Zendesk engineer: ‘I love the multicultural nature of Ireland’

18 Dec 2018

Sometimes, the decision to relocate can be a gradual one that happens over many years.

When you move to a new country, it can be anything from an exhilarating experience to a difficult culture shock. It can also be different every time, depending on the circumstances and age at which you move.

Sarp Oğulcan Solakoğlu is an iOS engineer working at Zendesk in Dublin. He has moved multiple times throughout his life and these moves played a part in his overall decision to permanently relocate to Ireland from his Turkish home.

Where are you from and what’s it like there?

I was born in Ankara, the capital of Turkey. But the last 15 years of my life before moving to Ireland were in Istanbul. In a few words, I can describe Istanbul as one of the most beautiful cities to visit and enjoy, but not a good city to live in.

First of all, Istanbul is very crowded. By very crowded, I mean more than 15m people live there. Even though during the last few years the public transportation has improved a lot, it is usually overrun with people. The economic situation is not good in Turkey and everything is very expensive if you earn Turkish lira. Turkey is also a very divided country and you can feel the tension in the air where people are without patience and very angry with each other.

Having said that, it would still be one of the best places to spend vacations as a euro-earning person who doesn’t live or work there. Lots of history to soak in, cultural activities to enjoy, amazing food to eat, spectacular scenery to witness, as well as the occasional ferry trip on the Bosphorus to relax and feed the seagulls.

How long have you been in Ireland?

I moved to Dublin in October 2016, making it a little over two years ago.

What prompted your decision to move here?

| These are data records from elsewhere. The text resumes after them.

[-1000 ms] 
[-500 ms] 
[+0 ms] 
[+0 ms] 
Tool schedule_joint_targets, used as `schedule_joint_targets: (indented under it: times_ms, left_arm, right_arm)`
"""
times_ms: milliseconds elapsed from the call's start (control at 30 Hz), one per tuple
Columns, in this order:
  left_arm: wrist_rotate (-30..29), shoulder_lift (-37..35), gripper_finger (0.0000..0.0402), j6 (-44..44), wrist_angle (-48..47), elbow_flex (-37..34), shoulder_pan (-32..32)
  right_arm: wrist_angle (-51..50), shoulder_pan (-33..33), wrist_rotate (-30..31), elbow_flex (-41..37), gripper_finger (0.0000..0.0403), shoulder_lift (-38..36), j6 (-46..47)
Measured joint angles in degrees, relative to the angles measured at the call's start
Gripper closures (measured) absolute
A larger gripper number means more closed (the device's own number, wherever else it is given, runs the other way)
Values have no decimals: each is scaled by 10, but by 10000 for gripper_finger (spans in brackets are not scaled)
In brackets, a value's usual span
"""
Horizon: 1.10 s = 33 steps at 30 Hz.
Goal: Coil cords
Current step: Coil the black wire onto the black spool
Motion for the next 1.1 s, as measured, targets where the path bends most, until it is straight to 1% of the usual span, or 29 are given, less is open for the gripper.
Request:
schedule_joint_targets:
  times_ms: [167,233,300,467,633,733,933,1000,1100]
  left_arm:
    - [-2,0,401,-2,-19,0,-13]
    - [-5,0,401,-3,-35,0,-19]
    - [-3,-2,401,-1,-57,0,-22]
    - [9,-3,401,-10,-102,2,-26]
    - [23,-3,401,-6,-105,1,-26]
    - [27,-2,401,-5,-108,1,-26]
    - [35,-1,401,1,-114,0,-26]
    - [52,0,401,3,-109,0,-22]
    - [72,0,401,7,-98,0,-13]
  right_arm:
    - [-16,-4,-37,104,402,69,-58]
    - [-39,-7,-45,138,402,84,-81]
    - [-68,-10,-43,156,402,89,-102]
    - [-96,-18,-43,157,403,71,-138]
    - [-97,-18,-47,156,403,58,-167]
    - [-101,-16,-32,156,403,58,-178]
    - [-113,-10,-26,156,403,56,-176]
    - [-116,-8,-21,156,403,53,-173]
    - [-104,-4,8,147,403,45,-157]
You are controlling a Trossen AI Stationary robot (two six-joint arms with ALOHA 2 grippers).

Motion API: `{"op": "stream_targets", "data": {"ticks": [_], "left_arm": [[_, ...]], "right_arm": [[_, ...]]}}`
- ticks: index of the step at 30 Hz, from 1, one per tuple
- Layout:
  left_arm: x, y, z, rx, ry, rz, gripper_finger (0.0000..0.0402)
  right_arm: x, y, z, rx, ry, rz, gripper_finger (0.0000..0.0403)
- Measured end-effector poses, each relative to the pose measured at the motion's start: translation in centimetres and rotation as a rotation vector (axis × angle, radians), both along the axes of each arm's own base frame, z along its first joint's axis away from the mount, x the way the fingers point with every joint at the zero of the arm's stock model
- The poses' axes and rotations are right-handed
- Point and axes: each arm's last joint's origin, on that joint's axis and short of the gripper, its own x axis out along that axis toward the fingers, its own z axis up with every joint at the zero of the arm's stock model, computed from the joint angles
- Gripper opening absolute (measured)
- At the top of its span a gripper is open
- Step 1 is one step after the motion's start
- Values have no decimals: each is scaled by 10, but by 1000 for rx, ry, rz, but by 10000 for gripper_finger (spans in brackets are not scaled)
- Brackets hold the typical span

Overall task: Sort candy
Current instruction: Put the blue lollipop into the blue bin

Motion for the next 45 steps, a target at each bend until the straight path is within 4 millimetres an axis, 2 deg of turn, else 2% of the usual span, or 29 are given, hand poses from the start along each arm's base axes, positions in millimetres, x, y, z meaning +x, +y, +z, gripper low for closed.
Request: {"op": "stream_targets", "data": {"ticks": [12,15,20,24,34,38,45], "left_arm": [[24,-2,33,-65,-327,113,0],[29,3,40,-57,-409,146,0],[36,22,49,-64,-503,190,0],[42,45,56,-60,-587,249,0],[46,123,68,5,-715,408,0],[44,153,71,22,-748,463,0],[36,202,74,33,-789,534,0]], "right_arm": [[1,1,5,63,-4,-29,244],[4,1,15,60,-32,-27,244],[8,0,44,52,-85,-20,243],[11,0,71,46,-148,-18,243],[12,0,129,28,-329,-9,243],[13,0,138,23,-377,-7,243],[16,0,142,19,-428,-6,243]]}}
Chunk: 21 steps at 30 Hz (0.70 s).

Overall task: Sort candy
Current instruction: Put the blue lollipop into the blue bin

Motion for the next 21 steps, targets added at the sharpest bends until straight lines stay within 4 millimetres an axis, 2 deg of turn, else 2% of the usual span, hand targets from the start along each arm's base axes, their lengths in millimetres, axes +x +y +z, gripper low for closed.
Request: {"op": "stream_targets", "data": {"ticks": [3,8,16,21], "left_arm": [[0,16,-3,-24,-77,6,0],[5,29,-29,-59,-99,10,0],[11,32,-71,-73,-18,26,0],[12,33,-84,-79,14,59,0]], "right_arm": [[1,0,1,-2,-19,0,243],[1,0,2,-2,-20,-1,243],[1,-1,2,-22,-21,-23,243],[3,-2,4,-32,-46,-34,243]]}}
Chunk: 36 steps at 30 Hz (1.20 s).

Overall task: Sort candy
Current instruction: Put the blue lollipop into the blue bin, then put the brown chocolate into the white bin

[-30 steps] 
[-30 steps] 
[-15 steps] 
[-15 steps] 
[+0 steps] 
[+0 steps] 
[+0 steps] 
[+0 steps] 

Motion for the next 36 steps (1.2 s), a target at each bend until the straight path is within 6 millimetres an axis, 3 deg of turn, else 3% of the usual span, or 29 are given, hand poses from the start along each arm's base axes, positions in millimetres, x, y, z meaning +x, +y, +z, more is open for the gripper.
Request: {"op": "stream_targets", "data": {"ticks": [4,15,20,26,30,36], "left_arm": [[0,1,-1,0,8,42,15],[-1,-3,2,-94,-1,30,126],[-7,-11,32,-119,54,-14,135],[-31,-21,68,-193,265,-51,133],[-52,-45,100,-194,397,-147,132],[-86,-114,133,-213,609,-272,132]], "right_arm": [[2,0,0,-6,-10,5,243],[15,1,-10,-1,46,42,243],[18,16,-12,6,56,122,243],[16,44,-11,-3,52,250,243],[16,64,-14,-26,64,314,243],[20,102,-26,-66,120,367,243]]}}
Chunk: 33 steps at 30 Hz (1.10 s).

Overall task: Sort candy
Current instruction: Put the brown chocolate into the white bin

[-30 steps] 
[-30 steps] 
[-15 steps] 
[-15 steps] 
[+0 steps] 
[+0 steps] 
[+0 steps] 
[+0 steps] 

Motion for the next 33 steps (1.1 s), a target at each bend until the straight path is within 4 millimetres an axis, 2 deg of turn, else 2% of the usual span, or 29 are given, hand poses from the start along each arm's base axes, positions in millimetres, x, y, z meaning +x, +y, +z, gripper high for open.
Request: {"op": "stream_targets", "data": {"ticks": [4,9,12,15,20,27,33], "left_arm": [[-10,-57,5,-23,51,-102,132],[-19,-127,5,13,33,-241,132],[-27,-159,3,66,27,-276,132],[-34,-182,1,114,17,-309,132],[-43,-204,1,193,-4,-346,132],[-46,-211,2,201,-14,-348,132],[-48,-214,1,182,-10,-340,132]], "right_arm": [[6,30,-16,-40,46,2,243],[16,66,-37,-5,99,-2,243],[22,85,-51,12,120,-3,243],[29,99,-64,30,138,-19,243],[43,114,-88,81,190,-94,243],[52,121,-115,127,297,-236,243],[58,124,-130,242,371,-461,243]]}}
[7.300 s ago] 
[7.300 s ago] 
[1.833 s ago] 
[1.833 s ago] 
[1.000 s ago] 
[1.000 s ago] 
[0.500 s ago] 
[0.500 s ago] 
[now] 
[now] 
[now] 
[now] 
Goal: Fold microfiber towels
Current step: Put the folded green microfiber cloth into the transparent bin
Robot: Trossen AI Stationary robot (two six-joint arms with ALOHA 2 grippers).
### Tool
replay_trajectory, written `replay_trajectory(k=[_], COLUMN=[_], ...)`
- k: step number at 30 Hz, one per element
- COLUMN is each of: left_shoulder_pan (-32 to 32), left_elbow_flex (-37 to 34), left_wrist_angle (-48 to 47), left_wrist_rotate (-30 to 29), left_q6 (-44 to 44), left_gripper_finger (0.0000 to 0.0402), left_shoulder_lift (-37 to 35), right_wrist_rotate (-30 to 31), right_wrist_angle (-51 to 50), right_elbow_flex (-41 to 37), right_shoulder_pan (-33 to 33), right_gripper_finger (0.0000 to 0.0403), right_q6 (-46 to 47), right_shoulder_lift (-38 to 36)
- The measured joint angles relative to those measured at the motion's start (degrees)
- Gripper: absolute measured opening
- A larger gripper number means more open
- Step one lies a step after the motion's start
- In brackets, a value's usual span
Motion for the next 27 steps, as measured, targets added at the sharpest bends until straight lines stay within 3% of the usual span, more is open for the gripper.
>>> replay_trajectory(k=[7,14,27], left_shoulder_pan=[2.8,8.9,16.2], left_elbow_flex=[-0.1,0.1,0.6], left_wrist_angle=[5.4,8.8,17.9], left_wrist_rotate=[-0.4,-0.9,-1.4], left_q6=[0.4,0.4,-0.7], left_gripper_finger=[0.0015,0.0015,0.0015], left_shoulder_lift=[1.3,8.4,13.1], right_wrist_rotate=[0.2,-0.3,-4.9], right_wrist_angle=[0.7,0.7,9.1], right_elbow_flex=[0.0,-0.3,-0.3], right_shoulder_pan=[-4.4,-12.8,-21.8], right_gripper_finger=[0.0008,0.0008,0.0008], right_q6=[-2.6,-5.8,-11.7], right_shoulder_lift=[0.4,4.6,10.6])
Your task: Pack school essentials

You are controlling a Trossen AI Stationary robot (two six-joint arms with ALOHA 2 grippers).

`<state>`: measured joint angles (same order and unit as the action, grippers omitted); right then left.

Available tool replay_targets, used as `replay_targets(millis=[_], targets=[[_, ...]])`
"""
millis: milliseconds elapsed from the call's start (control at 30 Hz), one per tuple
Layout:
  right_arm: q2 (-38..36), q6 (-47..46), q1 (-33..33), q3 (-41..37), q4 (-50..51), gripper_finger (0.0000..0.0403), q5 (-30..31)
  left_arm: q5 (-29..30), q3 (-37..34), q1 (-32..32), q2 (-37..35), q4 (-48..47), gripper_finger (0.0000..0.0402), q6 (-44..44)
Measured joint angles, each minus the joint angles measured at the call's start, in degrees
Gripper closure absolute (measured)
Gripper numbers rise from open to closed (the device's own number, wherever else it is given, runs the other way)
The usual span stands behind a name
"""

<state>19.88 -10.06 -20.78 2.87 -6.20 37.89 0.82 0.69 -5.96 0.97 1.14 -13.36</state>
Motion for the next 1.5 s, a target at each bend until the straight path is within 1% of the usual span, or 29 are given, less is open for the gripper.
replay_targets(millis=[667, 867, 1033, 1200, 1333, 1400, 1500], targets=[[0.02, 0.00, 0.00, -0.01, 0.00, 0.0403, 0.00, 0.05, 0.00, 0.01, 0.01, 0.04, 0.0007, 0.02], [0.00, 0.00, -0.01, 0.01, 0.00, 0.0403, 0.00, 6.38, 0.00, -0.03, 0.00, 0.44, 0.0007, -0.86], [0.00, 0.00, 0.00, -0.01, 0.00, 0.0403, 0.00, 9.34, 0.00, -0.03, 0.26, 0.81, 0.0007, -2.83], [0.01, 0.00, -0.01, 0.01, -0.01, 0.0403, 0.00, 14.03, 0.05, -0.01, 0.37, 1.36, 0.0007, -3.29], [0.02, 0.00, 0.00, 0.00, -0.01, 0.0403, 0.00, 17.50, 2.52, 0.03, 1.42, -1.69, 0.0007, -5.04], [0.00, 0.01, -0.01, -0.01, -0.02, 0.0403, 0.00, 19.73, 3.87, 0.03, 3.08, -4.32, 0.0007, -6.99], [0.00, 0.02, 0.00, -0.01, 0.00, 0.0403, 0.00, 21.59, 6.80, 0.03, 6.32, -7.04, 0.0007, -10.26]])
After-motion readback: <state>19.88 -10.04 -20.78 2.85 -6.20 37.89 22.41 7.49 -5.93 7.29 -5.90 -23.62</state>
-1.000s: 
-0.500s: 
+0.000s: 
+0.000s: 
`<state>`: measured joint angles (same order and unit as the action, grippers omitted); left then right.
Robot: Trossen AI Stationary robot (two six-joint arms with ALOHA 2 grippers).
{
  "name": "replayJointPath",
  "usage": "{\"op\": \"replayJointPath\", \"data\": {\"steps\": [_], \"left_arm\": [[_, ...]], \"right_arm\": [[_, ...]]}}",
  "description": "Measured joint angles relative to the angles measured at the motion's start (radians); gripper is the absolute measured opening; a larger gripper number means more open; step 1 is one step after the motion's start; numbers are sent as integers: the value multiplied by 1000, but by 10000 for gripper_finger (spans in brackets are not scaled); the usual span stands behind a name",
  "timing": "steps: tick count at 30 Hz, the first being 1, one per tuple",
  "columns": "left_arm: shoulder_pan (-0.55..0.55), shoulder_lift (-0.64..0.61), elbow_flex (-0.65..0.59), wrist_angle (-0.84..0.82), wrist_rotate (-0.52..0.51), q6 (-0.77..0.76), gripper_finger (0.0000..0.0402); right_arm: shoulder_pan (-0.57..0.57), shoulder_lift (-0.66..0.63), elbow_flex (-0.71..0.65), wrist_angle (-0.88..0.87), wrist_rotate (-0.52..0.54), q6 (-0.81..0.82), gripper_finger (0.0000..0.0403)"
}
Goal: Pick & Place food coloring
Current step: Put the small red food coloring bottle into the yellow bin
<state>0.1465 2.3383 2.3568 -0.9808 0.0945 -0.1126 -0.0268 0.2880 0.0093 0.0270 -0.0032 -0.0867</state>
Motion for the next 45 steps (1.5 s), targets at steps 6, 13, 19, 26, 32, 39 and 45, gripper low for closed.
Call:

The decision to come here wasn’t an instant one; it evolved through time. My experience of living abroad started with my father being a military health attaché at the Turkish embassy in Washington DC. I was seven at the time and we lived in the US for three years. After his role was done, we moved back to Turkey. It was a weird experience for me since I started primary school there, got used to their culture, and actually learned to read and write in English before I learned it in Turkish. So, when we returned, I had some troubles adopting back to Turkey. When I did, I was perfectly happy and did not think of living anywhere else, until the last year of high school.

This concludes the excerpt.